**EXERCISE PROMPT**
Pictures in the data must not be copied, but everything else should be output exactly.

Content starts

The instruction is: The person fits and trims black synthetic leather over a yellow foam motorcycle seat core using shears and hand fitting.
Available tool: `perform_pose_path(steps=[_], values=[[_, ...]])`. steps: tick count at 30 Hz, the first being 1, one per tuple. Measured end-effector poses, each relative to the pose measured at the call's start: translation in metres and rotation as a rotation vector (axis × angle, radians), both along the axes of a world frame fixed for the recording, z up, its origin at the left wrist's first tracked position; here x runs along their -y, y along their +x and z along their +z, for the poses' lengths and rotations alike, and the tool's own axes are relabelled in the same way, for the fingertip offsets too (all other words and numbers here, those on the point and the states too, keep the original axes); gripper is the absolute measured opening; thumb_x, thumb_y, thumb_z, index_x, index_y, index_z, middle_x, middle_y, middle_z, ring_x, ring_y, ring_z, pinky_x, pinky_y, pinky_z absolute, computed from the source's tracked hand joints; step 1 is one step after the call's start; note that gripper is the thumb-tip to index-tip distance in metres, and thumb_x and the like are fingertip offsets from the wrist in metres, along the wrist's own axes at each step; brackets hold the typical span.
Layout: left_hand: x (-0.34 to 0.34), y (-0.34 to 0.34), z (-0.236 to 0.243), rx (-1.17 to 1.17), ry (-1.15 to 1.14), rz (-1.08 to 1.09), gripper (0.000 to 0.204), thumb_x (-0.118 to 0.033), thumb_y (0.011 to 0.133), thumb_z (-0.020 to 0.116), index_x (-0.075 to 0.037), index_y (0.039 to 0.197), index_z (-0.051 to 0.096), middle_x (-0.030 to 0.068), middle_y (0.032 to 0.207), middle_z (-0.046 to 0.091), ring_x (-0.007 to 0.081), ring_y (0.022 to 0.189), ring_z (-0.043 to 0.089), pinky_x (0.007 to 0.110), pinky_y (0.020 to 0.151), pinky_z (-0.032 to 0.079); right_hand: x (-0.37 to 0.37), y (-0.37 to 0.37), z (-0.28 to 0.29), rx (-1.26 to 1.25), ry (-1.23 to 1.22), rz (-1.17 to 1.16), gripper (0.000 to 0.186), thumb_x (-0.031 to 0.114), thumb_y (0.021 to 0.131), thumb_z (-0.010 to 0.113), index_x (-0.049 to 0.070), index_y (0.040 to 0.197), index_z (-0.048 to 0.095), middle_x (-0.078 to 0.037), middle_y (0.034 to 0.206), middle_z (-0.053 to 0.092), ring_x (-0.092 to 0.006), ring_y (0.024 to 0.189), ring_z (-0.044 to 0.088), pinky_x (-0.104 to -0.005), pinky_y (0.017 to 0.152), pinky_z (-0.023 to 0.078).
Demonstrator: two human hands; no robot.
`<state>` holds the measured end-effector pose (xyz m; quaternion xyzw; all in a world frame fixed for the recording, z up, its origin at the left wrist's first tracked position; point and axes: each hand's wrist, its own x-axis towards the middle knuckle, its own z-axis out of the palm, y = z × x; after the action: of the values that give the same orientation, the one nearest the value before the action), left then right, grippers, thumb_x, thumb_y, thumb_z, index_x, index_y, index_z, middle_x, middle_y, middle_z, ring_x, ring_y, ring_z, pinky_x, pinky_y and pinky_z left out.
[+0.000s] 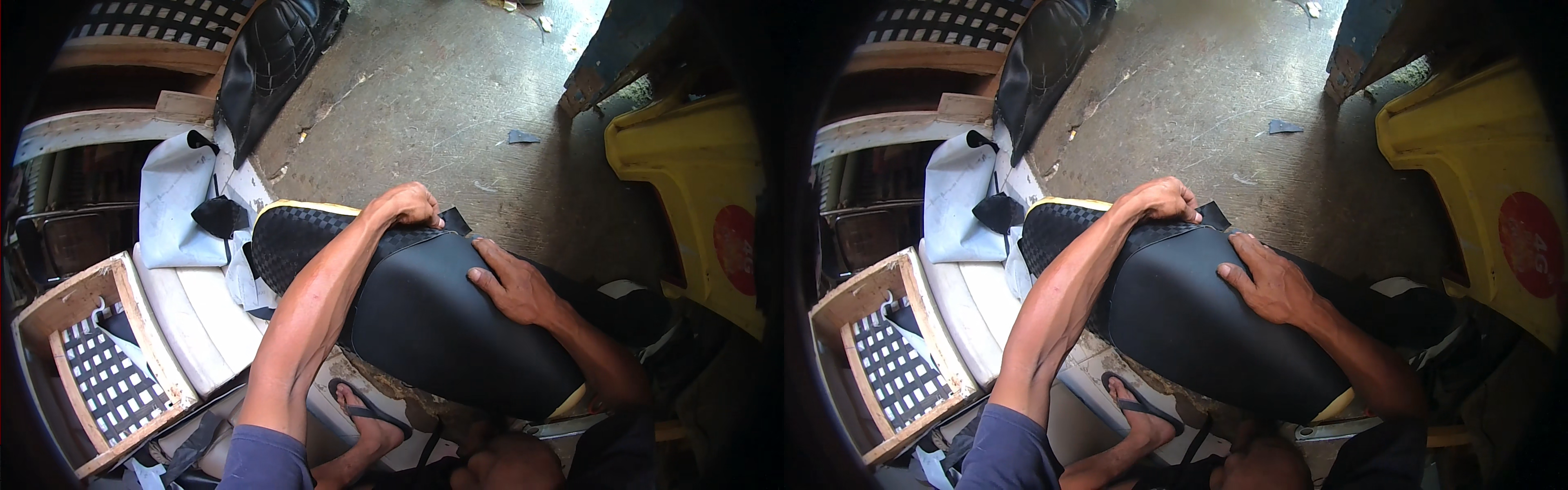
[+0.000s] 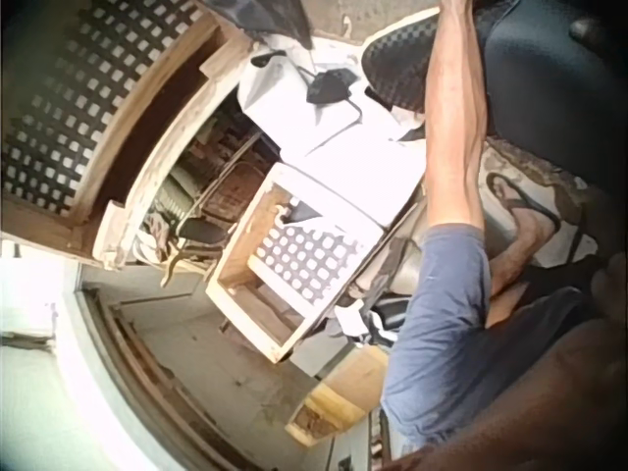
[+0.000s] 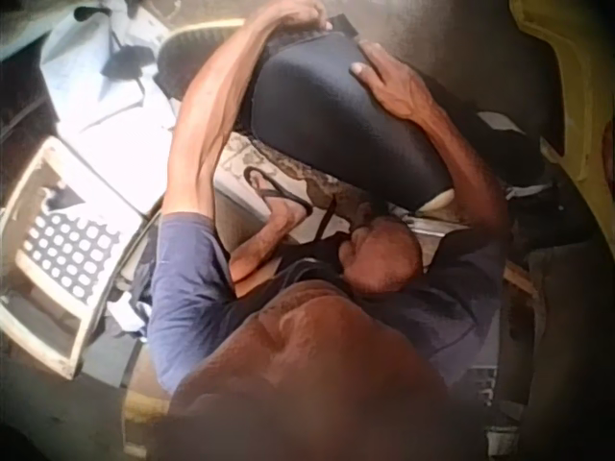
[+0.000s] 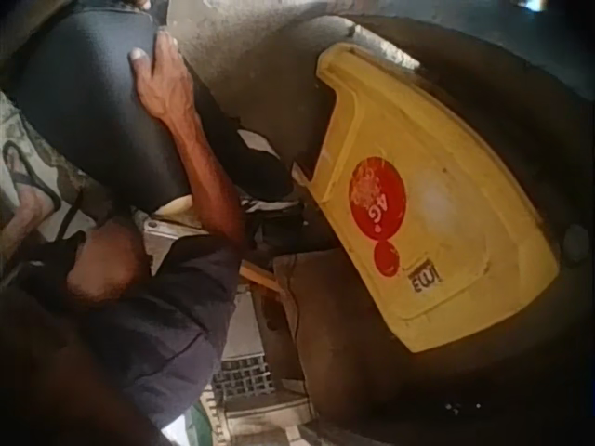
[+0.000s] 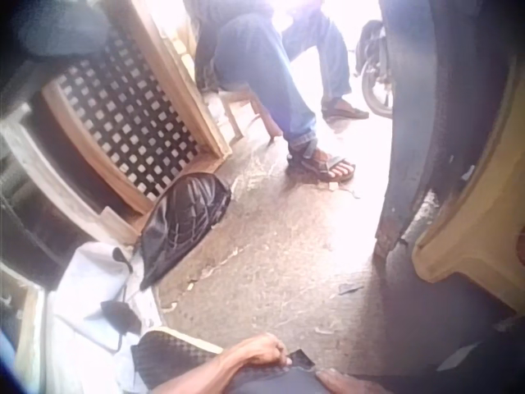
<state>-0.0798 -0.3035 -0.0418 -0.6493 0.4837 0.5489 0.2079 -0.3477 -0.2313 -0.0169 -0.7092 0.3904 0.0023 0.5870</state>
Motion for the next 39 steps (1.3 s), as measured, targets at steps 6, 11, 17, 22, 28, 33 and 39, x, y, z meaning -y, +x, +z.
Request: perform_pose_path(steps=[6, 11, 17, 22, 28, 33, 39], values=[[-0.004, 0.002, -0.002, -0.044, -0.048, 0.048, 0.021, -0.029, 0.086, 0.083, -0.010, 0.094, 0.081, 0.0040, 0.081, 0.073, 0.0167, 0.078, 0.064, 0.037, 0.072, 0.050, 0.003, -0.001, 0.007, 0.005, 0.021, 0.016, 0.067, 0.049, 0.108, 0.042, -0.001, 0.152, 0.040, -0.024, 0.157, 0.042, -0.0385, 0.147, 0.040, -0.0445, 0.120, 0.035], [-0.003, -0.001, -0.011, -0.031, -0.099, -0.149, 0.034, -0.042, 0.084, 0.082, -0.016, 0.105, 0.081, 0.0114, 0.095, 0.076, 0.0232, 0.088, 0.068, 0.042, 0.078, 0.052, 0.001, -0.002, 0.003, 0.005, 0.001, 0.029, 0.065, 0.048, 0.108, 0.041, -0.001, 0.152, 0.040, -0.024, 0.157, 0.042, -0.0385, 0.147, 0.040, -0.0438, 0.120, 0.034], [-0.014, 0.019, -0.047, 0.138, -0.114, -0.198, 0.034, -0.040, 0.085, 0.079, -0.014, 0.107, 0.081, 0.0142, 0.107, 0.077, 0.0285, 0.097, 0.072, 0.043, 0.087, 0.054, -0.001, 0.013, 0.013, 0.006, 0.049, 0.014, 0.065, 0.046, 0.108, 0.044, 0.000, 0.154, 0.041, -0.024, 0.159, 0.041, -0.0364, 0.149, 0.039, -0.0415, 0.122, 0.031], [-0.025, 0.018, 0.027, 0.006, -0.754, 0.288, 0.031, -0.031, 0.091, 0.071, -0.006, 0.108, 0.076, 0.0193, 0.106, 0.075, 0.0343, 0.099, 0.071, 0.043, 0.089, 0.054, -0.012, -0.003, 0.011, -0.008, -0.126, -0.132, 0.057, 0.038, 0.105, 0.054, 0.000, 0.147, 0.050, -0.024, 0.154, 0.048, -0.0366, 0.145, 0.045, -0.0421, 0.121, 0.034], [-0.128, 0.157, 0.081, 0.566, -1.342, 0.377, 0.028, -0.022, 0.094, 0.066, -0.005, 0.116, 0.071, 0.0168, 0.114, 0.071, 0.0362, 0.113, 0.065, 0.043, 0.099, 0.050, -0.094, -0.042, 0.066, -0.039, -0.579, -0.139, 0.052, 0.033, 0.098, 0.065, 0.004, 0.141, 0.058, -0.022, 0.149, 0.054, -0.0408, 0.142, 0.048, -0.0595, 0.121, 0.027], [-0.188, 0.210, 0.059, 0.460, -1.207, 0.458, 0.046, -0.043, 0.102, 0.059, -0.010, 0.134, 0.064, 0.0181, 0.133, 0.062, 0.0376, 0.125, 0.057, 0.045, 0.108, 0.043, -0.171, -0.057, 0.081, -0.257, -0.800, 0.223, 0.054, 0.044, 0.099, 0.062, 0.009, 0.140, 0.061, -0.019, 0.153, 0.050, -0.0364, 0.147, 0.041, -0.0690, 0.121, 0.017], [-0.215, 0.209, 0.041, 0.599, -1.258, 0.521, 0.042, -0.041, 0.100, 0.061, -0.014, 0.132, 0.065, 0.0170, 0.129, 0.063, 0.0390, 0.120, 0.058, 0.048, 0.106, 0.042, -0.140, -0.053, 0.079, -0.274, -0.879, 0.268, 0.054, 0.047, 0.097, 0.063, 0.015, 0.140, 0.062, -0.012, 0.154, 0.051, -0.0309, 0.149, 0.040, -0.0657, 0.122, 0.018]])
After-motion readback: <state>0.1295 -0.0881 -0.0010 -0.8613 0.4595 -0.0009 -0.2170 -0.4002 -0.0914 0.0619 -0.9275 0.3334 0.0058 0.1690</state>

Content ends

**SOLUTION FOR THIS PROBLEM**
The instruction is: The person fits and trims black synthetic leather over a yellow foam motorcycle seat core using shears and hand fitting.
Available tool: `perform_pose_path(steps=[_], values=[[_, ...]])`. steps: tick count at 30 Hz, the first being 1, one per tuple. Measured end-effector poses, each relative to the pose measured at the call's start: translation in metres and rotation as a rotation vector (axis × angle, radians), both along the axes of a world frame fixed for the recording, z up, its origin at the left wrist's first tracked position; here x runs along their -y, y along their +x and z along their +z, for the poses' lengths and rotations alike, and the tool's own axes are relabelled in the same way, for the fingertip offsets too (all other words and numbers here, those on the point and the states too, keep the original axes); gripper is the absolute measured opening; thumb_x, thumb_y, thumb_z, index_x, index_y, index_z, middle_x, middle_y, middle_z, ring_x, ring_y, ring_z, pinky_x, pinky_y, pinky_z absolute, computed from the source's tracked hand joints; step 1 is one step after the call's start; note that gripper is the thumb-tip to index-tip distance in metres, and thumb_x and the like are fingertip offsets from the wrist in metres, along the wrist's own axes at each step; brackets hold the typical span.
Layout: left_hand: x (-0.34 to 0.34), y (-0.34 to 0.34), z (-0.236 to 0.243), rx (-1.17 to 1.17), ry (-1.15 to 1.14), rz (-1.08 to 1.09), gripper (0.000 to 0.204), thumb_x (-0.118 to 0.033), thumb_y (0.011 to 0.133), thumb_z (-0.020 to 0.116), index_x (-0.075 to 0.037), index_y (0.039 to 0.197), index_z (-0.051 to 0.096), middle_x (-0.030 to 0.068), middle_y (0.032 to 0.207), middle_z (-0.046 to 0.091), ring_x (-0.007 to 0.081), ring_y (0.022 to 0.189), ring_z (-0.043 to 0.089), pinky_x (0.007 to 0.110), pinky_y (0.020 to 0.151), pinky_z (-0.032 to 0.079); right_hand: x (-0.37 to 0.37), y (-0.37 to 0.37), z (-0.28 to 0.29), rx (-1.26 to 1.25), ry (-1.23 to 1.22), rz (-1.17 to 1.16), gripper (0.000 to 0.186), thumb_x (-0.031 to 0.114), thumb_y (0.021 to 0.131), thumb_z (-0.010 to 0.113), index_x (-0.049 to 0.070), index_y (0.040 to 0.197), index_z (-0.048 to 0.095), middle_x (-0.078 to 0.037), middle_y (0.034 to 0.206), middle_z (-0.053 to 0.092), ring_x (-0.092 to 0.006), ring_y (0.024 to 0.189), ring_z (-0.044 to 0.088), pinky_x (-0.104 to -0.005), pinky_y (0.017 to 0.152), pinky_z (-0.023 to 0.078).
Demonstrator: two human hands; no robot.
`<state>` holds the measured end-effector pose (xyz m; quaternion xyzw; all in a world frame fixed for the recording, z up, its origin at the left wrist's first tracked position; point and axes: each hand's wrist, its own x-axis towards the middle knuckle, its own z-axis out of the palm, y = z × x; after the action: of the values that give the same orientation, the one nearest the value before the action), left then right, grippers, thumb_x, thumb_y, thumb_z, index_x, index_y, index_z, middle_x, middle_y, middle_z, ring_x, ring_y, ring_z, pinky_x, pinky_y and pinky_z left out.
[+0.000s] 
[+0.000s] 
[+0.000s] 
[+0.000s] 
[+0.000s] 
<state>-0.0798 -0.3035 -0.0418 -0.6493 0.4837 0.5489 0.2079 -0.3477 -0.2313 -0.0169 -0.7092 0.3904 0.0023 0.5870</state>
Motion for the next 39 steps (1.3 s), as measured, targets at steps 6, 11, 17, 22, 28, 33 and 39, x, y, z meaning -y, +x, +z.
Request: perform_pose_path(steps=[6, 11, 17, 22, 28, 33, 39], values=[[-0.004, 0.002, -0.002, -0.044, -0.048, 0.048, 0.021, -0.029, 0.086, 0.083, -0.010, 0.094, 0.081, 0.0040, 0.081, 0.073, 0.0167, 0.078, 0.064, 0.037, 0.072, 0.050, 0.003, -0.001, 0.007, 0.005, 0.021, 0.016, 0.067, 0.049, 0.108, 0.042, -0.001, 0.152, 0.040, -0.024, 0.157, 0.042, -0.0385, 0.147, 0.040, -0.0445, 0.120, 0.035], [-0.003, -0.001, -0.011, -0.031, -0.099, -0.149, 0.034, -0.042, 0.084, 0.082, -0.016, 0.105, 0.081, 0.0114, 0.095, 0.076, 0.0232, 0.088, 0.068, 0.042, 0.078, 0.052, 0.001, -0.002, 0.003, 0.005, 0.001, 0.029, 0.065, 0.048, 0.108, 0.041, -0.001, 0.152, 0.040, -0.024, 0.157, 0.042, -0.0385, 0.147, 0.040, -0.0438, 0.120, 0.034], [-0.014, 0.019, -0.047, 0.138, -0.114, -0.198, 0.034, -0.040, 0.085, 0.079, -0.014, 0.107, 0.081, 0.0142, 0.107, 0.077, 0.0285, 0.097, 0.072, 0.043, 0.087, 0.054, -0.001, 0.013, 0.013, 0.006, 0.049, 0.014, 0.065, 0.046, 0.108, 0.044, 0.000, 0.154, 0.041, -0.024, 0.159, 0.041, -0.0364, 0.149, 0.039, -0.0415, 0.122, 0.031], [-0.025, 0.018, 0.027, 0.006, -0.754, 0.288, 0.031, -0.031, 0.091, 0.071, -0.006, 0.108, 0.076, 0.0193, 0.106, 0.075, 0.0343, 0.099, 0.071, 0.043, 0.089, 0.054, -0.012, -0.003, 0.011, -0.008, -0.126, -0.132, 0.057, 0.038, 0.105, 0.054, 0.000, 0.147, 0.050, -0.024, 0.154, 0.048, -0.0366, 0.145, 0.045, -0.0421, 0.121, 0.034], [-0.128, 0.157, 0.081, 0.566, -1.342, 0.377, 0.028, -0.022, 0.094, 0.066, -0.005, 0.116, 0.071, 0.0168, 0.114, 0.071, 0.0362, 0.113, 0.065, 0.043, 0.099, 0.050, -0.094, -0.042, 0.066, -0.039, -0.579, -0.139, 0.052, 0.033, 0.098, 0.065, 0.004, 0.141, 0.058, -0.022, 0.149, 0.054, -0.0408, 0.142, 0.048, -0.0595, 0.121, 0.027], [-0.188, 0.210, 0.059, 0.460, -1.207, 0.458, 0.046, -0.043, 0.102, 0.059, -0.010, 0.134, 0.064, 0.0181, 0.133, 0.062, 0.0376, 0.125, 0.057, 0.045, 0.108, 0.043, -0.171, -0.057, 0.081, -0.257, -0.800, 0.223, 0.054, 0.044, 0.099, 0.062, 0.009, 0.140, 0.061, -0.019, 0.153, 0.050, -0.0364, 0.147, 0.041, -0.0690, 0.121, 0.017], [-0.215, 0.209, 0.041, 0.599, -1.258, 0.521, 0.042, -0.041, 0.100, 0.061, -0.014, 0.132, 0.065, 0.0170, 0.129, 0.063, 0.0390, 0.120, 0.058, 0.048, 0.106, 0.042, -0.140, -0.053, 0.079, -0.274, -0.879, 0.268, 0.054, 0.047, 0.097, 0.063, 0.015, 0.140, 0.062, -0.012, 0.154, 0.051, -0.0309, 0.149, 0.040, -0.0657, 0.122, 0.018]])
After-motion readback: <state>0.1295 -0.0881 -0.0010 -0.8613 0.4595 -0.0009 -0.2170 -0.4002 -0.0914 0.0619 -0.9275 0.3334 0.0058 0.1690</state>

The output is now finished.